Information provided:
+===+

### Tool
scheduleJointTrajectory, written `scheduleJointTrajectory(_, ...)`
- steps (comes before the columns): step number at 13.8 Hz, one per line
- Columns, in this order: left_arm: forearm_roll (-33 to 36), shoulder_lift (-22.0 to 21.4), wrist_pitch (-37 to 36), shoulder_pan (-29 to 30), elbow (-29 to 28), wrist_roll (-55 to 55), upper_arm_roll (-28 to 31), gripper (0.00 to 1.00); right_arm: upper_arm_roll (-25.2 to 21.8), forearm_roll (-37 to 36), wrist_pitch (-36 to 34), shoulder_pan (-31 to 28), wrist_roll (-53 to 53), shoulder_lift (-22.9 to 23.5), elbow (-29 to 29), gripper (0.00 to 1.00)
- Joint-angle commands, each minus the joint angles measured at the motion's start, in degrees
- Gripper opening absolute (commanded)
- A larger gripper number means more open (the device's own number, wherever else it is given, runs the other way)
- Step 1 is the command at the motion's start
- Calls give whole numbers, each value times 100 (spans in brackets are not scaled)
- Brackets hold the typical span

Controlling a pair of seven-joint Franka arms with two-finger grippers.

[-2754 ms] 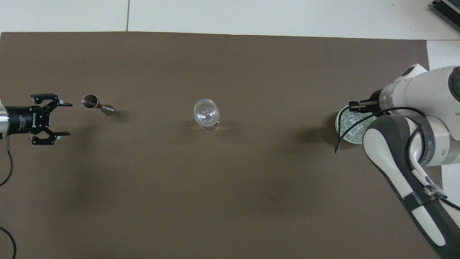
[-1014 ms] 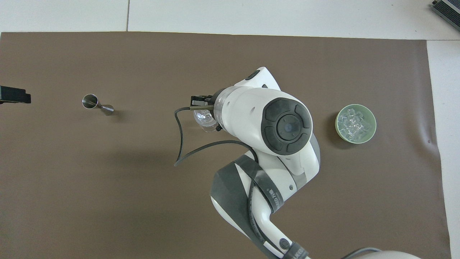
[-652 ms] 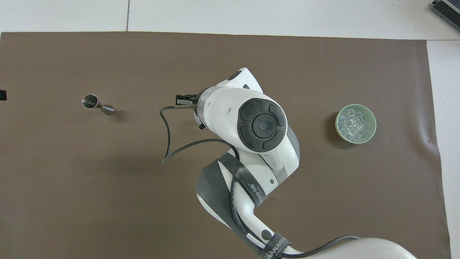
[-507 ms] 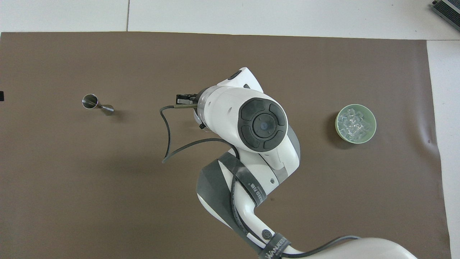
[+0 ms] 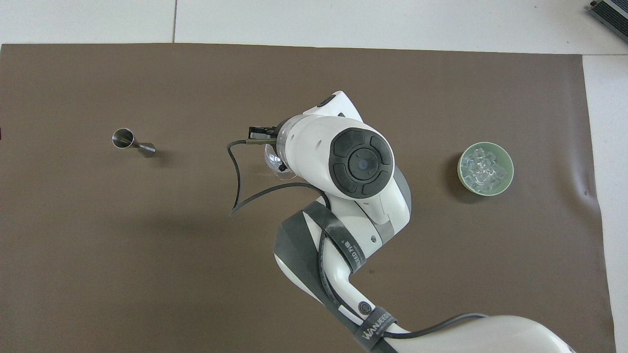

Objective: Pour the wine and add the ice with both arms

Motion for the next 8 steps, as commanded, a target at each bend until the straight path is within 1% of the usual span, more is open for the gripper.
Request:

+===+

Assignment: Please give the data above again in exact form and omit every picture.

Worked solution:
### Tool
scheduleJointTrajectory, written `scheduleJointTrajectory(_, ...)`
- steps (comes before the columns): step number at 13.8 Hz, one per line
- Columns, in this order: left_arm: forearm_roll (-33 to 36), shoulder_lift (-22.0 to 21.4), wrist_pitch (-37 to 36), shoulder_pan (-29 to 30), elbow (-29 to 28), wrist_roll (-55 to 55), upper_arm_roll (-28 to 31), gripper (0.00 to 1.00); right_arm: upper_arm_roll (-25.2 to 21.8), forearm_roll (-37 to 36), wrist_pitch (-36 to 34), shoulder_pan (-31 to 28), wrist_roll (-53 to 53), shoulder_lift (-22.9 to 23.5), elbow (-29 to 29), gripper (0.00 to 1.00)
- Joint-angle commands, each minus the joint angles measured at the motion's start, in degrees
- Gripper opening absolute (commanded)
- A larger gripper number means more open (the device's own number, wherever else it is given, runs the other way)
- Step 1 is the command at the motion's start
- Calls give whole numbers, each value times 100 (spans in brackets are not scaled)
- Brackets hold the typical span

Controlling a pair of seven-joint Franka arms with two-finger grippers.

[-2754 ms] 
[-1014 ms] 
[-652 ms] 
[-507 ms] 
[+0 ms] 

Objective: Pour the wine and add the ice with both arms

Motion for the next 8 steps, as commanded, a target at each bend until the straight path is within 1% of the usual span, more is open for the gripper.
Request:

This answer has been given in full.